# Exercise objective
In full and without alteration, write out the lines below.

# Data segment
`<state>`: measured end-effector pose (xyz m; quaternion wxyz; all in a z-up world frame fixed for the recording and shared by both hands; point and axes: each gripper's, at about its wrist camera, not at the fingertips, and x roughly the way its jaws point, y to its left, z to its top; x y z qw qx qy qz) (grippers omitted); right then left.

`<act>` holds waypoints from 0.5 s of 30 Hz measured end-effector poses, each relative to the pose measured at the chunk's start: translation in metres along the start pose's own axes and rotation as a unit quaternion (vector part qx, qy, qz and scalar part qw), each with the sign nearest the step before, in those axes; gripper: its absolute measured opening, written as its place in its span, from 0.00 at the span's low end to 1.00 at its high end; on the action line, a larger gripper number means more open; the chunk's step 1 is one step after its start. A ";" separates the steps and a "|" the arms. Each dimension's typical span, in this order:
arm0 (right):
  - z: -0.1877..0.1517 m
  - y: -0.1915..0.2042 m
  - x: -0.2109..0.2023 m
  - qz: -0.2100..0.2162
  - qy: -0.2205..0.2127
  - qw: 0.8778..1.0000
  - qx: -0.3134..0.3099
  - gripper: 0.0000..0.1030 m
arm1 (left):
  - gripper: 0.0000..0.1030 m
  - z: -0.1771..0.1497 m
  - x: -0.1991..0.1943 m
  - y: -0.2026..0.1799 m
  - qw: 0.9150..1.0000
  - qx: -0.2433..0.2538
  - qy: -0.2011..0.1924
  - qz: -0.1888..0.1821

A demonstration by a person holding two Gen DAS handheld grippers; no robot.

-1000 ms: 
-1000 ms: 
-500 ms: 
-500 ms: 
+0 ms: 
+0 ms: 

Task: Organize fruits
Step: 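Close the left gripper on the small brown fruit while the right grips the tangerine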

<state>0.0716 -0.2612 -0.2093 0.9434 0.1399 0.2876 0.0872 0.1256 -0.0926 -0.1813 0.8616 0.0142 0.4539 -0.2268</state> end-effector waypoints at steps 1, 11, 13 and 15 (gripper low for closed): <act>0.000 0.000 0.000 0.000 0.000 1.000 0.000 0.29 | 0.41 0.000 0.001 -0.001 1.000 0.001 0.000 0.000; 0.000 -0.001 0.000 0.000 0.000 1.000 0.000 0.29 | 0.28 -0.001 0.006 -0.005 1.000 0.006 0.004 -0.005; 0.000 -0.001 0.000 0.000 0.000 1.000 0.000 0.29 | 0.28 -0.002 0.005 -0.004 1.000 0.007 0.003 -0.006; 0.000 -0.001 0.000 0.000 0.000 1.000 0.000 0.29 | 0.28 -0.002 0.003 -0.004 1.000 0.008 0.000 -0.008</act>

# Solution below
`<state>`: measured end-effector pose (xyz m; quaternion wxyz; all in a z-up world frame fixed for the recording and shared by both hands; point and axes: each gripper's, at about its wrist camera, not at the fingertips, and x roughly the way its jaws point, y to its left, z to its top; x y z qw qx qy qz) (grippers omitted); right then left.

`<act>` holds waypoints from 0.5 s of 30 Hz measured end-effector poses, each relative to the pose measured at the chunk's start: translation in metres along the start pose's own axes and rotation as a unit quaternion (vector part qx, qy, qz and scalar part qw), each with the sign nearest the step before, in those axes; gripper: its absolute measured opening, written as its place in its span, from 0.00 at the span's low end to 1.00 at its high end; on the action line, a larger gripper number means more open; the chunk's step 1 is one step after its start. A ";" separates the steps and a "|" the arms. Each dimension's typical span, in this order:
arm0 (right):
  - z: -0.1877..0.1517 m
  - y: -0.1915..0.2042 m
  - x: -0.2109..0.2023 m
  - qz: -0.2100..0.2162
  - qy: -0.2205..0.2127
  - qw: 0.8778..1.0000
  - qx: -0.3134..0.3099
  - gripper: 0.0000..0.1030 m
arm1 (left):
  - gripper: 0.0000..0.1030 m
  - z: -0.1771..0.1497 m
  - x: -0.1991..0.1943 m
  - y: -0.2026..0.1799 m
  - qw: 0.9150..1.0000
  - qx: -0.2433..0.2538
  - qy: -0.2011..0.1924
  - qz: -0.1888..0.1821

A demonstration by a person holding two Gen DAS handheld grippers; no robot.

-1000 ms: 
-1000 ms: 
-500 ms: 
-500 ms: 
+0 ms: 
+0 ms: 

Task: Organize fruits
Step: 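Close the left gripper on the small brown fruit while the right grips the tangerine
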
<state>0.0716 -0.2612 -0.2093 0.9434 0.1399 0.2876 0.0872 0.1256 -0.0926 -0.1813 0.8616 0.0142 0.4539 -0.2268</state> end-effector waypoints at steps 1, 11, 13 and 15 (gripper low for closed): <act>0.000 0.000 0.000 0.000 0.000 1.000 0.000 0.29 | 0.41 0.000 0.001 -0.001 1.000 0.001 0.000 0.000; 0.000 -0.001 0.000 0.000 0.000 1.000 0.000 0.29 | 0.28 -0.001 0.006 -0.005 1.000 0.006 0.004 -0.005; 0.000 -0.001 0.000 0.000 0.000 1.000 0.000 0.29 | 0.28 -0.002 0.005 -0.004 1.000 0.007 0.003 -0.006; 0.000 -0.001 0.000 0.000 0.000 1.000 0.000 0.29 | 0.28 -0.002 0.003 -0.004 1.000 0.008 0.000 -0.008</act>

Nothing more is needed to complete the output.